I cannot tell you what this gift was-it belongs to me-it was for my spirit-my wife still is looking and to tell you the truth it is like alcoholism. You have to hit a bottom before you start the climb back.

I care for you Alan-you are a good and sensitive person-worth caring about as is everyone else on the planet-but hate will out!

So all that I can say to try to help is that the reason for this tragedy is out there and if you search for it or you do not-there is a reason. So dear heart I wish you well and I wish you love and peace-Dave

Jaycinth
11-24-2006, 08:51 PM
HUGS. Keep writing and preserve your friend's spirit for the future. HUGS!!!

SpookyWriter
11-24-2006, 09:22 PM
I don't know what to say either. Best wishes. You are a good guy and someone who is caring.

Carrie in PA
11-24-2006, 11:16 PM
:Hug2:

K1P1
11-27-2006, 08:20 AM
Thinking of you, Alan. Unexpected death is such an insult to us. It reminds us of how fragile life is and the death of someone who shares our age and our place in the community is always a reminder of our own mortality. Mourning someone is our way of acknowledging that person's value, whether we knew him well or not. None of us would want to die unremarked; all of us want to be valued. So it is a wonderful thing that you mark the passing and confirm the value of these kids in your dedication.

Susie
11-27-2006, 02:20 PM
Alan, I'm very sorry that happened and my prayers and thoughts are with them and their families and you and hope you're alright. You're a very caring person.

Kasey Mackenzie
11-27-2006, 08:52 PM
Sorry, Alan. It gets better, but you never forget.

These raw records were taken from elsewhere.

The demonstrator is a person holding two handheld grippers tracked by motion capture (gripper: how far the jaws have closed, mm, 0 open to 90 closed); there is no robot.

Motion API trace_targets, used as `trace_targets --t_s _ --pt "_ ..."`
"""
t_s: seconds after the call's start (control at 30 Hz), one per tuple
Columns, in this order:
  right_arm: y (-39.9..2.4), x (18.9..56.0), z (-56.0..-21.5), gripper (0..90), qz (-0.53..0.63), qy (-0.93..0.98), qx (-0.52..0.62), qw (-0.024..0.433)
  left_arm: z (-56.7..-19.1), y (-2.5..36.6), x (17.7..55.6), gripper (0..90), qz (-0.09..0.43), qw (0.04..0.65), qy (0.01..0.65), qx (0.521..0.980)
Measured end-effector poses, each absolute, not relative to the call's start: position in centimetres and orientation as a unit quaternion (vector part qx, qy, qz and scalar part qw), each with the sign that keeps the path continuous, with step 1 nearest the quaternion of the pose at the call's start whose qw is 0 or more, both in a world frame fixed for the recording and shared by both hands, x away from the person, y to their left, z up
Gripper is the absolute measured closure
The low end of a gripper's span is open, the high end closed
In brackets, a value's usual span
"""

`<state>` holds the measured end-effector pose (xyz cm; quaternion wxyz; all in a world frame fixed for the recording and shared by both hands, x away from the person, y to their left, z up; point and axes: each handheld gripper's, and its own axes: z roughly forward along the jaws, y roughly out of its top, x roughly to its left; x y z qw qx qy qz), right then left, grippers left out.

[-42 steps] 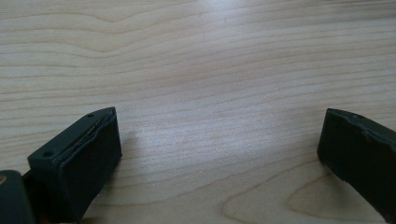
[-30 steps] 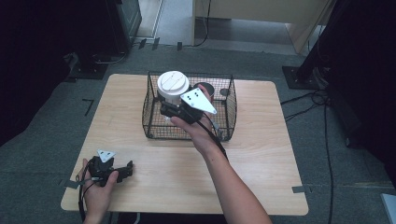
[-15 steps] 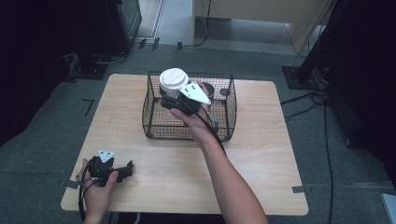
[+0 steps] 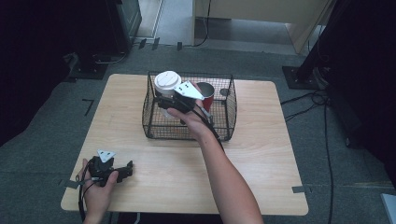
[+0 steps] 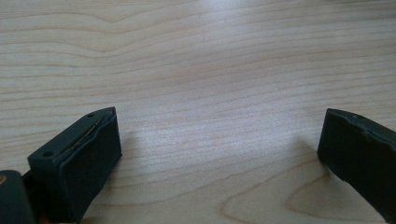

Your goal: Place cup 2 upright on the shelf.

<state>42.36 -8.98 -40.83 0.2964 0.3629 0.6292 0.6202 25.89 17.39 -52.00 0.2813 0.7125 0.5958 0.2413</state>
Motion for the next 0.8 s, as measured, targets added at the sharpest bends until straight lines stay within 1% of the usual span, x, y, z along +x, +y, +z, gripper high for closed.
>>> trace_targets --t_s 0.2,0.47,0.8 --pt "-8.4 43.5 -42.3 15.7 0.608 0.630 0.354 0.329 -52.0 17.4 25.9 0.2 0.242 0.282 0.596 0.712" --pt "-7.7 44.1 -43.2 15.7 0.602 0.652 0.357 0.293 -52.0 17.4 25.9 0.2 0.241 0.281 0.596 0.713" --pt "-6.9 44.7 -44.3 15.7 0.583 0.675 0.362 0.270 -52.0 17.4 25.9 0.2 0.241 0.281 0.596 0.713"
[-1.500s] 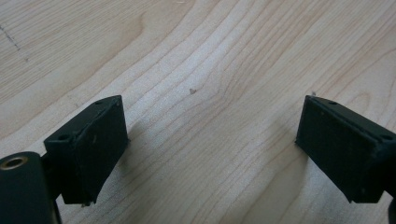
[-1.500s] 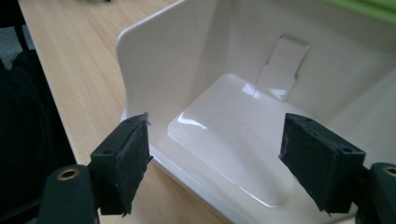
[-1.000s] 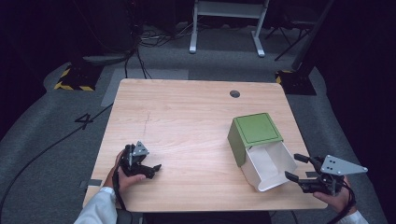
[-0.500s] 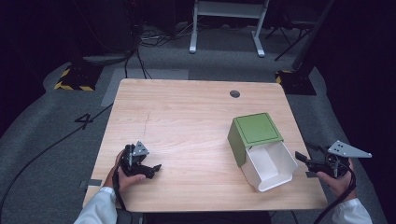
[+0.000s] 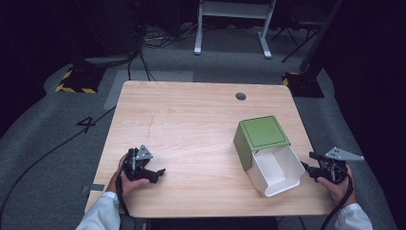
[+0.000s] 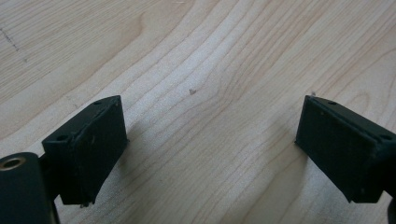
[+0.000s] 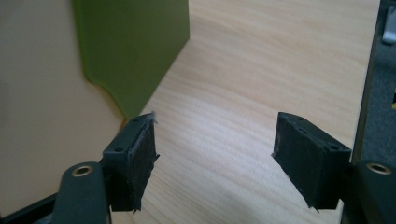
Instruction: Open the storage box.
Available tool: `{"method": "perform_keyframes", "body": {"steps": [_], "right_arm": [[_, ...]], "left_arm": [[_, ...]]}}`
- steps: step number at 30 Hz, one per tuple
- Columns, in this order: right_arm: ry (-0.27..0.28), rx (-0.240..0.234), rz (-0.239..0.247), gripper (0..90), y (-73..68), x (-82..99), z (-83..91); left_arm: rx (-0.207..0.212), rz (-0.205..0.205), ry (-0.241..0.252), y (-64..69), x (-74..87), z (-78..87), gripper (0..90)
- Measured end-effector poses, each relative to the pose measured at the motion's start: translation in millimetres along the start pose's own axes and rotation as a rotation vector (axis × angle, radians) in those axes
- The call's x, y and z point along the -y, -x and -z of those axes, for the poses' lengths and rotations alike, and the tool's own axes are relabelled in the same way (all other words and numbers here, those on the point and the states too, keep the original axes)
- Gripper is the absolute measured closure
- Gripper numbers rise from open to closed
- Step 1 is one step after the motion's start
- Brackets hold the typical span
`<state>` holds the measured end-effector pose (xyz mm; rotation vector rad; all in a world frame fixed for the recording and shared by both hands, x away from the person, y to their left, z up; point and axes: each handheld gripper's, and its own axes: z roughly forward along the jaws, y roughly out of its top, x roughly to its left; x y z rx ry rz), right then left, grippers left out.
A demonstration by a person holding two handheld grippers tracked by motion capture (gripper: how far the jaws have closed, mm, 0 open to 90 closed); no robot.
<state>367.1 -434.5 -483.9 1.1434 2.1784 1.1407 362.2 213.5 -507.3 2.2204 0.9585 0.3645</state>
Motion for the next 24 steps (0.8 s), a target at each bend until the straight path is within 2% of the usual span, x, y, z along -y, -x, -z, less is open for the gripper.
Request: {"method": "perform_keyframes", "body": {"steps": [17,20,24], "right_arm": [[-0.074,0.043,-0.023,21.4,0.5,17.3,-12.9],[-0.112,0.056,-0.017,19.4,-1.1,17.1,-15.6],[-0.116,0.045,-0.020,18.8,-0.5,16.8,-16.6]], "left_arm": [[0.001,0.002,0.001,0.1,0.0,-0.2,8.8],[0.001,0.002,0.000,0.1,0.0,-0.1,8.7],[0.000,0.000,0.000,0.0,0.1,0.0,8.8]]}}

This is so true. We lost 3 freshman girls my senior year in high school, one to cancer and two to car accidents. The one we lost to cancer was the daughter of one of my favorite teachers. One had gone to my youth group for awhile, although we were never close friends. Another I WAS close to, although a bit closer to her sister since she was only one year behind me instead of three. Even now, 11 years after her death, I still think about her from time to time. Especially when I hear one of the two songs they played at her funeral--Tim McGraw's "Don't Take the Girl," and Tracy Byrd's "Keeper of the Stars." For the first couple of years I got choked up and cried most of the time I heard those songs. Now, I can hear them without crying, but I always think of her when I hear them.

Alan: I think that dedicating your story to those boys is a wonderful way to honor their memories. Kudos to you.